In which lines of the data does the string "about" appear? Copy every one.

++++ Dataset records

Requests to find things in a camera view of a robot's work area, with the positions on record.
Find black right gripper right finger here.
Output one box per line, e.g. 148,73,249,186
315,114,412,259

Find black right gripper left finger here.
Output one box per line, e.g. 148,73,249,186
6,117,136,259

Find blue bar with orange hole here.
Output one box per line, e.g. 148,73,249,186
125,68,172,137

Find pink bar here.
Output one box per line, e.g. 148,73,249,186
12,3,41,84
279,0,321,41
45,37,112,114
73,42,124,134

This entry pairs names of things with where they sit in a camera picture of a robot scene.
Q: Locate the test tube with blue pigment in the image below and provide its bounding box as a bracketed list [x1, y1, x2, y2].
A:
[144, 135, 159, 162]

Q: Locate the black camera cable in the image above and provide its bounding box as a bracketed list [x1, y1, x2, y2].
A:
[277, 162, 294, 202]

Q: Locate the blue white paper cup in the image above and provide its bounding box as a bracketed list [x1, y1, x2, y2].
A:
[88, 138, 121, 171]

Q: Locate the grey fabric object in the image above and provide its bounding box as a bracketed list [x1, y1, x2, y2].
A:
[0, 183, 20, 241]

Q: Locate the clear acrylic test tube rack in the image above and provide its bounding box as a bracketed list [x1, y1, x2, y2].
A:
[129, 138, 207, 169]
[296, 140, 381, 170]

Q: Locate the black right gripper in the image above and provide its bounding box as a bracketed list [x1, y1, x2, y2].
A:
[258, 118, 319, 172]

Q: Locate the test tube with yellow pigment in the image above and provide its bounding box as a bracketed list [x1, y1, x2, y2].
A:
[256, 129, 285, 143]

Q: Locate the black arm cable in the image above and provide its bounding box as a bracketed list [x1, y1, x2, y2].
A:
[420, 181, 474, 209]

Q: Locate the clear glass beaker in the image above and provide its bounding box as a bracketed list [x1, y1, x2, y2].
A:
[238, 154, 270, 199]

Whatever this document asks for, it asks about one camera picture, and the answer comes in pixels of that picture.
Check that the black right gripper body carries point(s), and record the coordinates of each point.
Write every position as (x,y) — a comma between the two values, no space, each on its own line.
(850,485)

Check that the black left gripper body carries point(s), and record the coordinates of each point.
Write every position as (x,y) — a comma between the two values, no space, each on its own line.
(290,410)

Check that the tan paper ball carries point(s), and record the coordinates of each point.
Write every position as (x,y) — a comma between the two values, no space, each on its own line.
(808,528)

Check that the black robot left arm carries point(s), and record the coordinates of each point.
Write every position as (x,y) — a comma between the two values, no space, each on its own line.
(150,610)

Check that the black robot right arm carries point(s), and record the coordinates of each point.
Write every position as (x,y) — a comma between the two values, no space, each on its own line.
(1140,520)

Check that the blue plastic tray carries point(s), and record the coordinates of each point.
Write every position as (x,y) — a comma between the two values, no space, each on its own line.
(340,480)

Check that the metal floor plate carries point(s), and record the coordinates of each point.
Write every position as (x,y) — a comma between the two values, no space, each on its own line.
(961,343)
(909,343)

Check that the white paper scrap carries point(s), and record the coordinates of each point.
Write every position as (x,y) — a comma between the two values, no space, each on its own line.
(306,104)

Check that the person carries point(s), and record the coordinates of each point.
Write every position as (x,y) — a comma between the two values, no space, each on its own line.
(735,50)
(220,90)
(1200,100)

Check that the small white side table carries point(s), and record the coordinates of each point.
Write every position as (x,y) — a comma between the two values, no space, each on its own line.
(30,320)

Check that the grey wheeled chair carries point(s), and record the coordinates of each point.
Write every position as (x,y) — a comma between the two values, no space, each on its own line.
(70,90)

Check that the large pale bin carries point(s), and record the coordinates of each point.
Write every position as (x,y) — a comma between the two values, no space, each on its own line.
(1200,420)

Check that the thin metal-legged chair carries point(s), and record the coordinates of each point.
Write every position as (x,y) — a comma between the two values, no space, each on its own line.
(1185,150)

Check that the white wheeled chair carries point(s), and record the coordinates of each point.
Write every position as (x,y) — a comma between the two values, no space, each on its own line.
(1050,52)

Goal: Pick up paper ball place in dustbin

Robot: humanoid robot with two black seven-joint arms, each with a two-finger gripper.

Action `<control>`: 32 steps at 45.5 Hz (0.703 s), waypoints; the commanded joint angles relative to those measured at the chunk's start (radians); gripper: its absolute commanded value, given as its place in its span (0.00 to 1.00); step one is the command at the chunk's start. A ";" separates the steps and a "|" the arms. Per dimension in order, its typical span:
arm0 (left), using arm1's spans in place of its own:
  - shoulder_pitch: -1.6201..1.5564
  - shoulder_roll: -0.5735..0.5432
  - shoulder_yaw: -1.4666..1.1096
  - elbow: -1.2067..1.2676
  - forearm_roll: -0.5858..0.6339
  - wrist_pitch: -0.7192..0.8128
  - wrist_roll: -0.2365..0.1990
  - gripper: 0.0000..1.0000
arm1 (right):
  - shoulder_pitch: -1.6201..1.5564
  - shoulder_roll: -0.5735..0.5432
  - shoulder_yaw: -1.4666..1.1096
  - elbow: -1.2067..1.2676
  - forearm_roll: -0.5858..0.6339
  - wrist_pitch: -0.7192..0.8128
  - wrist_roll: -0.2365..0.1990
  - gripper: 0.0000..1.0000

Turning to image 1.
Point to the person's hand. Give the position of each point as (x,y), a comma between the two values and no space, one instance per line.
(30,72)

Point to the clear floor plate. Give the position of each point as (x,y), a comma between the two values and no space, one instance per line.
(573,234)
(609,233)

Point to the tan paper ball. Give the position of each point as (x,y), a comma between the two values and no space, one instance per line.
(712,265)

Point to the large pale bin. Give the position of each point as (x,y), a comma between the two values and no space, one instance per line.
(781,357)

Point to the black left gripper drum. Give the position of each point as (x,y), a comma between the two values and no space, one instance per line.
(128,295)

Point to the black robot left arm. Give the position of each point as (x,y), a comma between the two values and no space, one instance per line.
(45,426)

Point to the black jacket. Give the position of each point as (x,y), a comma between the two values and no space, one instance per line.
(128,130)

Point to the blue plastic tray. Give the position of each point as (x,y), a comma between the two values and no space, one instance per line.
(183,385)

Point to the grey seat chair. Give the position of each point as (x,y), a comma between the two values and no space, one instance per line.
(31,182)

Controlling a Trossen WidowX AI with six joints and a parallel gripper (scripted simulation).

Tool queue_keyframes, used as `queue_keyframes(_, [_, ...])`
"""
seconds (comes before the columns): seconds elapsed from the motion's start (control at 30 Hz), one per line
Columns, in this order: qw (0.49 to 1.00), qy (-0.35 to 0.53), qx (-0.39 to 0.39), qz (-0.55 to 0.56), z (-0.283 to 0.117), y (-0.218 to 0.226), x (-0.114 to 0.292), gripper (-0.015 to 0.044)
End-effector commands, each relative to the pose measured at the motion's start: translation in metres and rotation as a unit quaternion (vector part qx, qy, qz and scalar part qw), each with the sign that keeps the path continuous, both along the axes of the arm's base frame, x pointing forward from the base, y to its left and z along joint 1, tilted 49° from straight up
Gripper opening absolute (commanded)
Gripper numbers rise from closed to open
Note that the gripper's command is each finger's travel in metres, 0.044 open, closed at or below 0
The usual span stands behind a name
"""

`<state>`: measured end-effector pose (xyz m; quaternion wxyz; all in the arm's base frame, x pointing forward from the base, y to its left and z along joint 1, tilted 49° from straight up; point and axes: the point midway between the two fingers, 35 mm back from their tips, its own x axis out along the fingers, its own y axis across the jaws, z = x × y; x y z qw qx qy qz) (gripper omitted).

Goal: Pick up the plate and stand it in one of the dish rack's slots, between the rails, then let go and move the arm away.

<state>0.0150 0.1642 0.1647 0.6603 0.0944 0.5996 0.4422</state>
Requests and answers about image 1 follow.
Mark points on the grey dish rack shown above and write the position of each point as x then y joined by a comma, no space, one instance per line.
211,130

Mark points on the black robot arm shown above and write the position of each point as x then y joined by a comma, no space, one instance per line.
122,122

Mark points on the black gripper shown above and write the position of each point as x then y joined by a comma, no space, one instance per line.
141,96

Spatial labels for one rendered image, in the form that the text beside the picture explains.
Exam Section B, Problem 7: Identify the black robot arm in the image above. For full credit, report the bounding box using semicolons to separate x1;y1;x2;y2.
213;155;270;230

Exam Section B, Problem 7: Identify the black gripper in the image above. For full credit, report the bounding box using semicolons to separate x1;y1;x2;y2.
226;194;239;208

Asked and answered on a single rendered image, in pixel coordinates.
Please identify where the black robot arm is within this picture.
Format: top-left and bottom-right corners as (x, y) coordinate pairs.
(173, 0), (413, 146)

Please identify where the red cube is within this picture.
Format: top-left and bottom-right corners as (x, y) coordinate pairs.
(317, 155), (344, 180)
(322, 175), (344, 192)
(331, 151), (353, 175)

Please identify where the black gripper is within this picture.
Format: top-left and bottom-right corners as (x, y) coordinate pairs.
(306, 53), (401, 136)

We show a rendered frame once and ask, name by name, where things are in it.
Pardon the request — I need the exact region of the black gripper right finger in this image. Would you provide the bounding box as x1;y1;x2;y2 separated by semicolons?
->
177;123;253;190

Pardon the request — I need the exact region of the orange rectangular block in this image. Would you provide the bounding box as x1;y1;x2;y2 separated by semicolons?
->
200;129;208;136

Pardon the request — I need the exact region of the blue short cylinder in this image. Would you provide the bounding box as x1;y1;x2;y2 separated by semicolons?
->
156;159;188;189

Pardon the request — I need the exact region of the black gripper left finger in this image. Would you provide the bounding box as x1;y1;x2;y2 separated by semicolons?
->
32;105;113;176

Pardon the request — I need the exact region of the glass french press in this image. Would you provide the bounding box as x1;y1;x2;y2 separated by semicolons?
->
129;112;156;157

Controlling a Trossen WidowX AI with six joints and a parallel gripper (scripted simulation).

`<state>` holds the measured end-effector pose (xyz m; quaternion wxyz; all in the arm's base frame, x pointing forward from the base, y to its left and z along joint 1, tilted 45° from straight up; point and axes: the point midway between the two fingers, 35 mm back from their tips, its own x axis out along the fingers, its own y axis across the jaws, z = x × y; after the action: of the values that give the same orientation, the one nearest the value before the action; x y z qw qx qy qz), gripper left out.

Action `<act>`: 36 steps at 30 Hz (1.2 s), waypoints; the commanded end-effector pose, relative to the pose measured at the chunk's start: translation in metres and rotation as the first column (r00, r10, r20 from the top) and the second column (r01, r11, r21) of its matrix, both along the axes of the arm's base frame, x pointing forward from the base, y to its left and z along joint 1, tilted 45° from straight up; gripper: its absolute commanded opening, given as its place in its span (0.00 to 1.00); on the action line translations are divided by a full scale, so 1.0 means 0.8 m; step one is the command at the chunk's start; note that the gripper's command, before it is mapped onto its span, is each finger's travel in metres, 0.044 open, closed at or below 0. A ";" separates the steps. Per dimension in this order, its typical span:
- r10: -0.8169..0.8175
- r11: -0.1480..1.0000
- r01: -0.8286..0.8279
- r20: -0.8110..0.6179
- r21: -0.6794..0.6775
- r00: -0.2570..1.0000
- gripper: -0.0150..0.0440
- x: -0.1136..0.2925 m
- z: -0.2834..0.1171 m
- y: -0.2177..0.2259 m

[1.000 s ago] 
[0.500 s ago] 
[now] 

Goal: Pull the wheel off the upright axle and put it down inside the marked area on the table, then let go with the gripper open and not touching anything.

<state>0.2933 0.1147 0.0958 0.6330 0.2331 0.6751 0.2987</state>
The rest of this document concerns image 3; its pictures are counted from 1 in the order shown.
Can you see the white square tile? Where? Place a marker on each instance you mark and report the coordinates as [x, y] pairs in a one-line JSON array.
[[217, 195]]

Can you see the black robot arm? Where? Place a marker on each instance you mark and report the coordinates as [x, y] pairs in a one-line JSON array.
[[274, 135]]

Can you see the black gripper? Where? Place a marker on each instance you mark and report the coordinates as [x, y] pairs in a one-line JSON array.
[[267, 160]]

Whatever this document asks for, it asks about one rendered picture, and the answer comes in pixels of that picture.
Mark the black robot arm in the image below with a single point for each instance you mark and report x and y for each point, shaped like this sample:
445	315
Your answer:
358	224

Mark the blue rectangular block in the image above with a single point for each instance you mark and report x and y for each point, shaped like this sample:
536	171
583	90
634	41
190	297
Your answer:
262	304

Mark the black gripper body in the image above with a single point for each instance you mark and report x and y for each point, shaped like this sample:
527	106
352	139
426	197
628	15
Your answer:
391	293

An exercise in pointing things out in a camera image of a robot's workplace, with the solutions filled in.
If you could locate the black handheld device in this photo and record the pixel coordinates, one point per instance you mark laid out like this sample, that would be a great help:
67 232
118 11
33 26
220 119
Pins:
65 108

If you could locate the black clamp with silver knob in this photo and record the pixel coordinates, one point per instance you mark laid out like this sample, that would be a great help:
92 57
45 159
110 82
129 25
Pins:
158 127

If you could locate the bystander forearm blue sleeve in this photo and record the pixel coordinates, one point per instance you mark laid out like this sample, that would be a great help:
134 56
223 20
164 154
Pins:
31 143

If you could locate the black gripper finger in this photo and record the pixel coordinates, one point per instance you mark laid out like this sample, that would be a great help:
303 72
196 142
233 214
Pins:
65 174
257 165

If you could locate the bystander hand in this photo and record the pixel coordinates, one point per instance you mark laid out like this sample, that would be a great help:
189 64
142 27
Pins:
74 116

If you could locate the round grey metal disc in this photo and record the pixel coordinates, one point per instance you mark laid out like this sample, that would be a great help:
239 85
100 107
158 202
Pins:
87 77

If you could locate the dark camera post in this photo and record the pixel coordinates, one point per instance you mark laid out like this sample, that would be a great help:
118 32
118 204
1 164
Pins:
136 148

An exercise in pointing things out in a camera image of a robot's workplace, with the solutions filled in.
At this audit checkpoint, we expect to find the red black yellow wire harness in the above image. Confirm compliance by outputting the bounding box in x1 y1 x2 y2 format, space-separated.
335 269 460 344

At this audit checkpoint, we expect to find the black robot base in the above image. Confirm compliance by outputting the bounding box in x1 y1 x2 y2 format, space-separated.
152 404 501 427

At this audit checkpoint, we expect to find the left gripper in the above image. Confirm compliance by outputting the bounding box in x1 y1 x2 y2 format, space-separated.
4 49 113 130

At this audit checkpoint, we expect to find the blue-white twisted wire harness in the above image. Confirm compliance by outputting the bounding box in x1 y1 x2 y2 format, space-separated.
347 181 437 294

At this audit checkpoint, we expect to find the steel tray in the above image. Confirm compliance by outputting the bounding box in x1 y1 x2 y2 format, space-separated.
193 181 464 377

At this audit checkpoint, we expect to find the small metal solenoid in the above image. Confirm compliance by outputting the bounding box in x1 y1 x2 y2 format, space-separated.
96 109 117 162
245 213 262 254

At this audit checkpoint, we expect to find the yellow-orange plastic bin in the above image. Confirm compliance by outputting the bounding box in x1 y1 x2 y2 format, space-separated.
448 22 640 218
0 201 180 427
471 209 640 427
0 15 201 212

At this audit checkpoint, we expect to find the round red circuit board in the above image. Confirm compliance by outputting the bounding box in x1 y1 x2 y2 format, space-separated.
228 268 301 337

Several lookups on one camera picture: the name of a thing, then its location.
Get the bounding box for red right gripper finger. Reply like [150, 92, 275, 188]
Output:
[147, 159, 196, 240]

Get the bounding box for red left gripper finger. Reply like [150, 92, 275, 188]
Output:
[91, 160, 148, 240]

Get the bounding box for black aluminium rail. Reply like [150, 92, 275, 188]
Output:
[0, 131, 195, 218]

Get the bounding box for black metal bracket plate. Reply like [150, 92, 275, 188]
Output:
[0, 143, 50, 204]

++++++++

» **Exercise answer**:
Whatever this document asks for, it asks about one camera picture, and the answer comes in pixels of that picture.
Requests and answers about image 1 follow.
Whatever this document asks for, it asks about one rendered picture, and the answer comes in pixels of that picture.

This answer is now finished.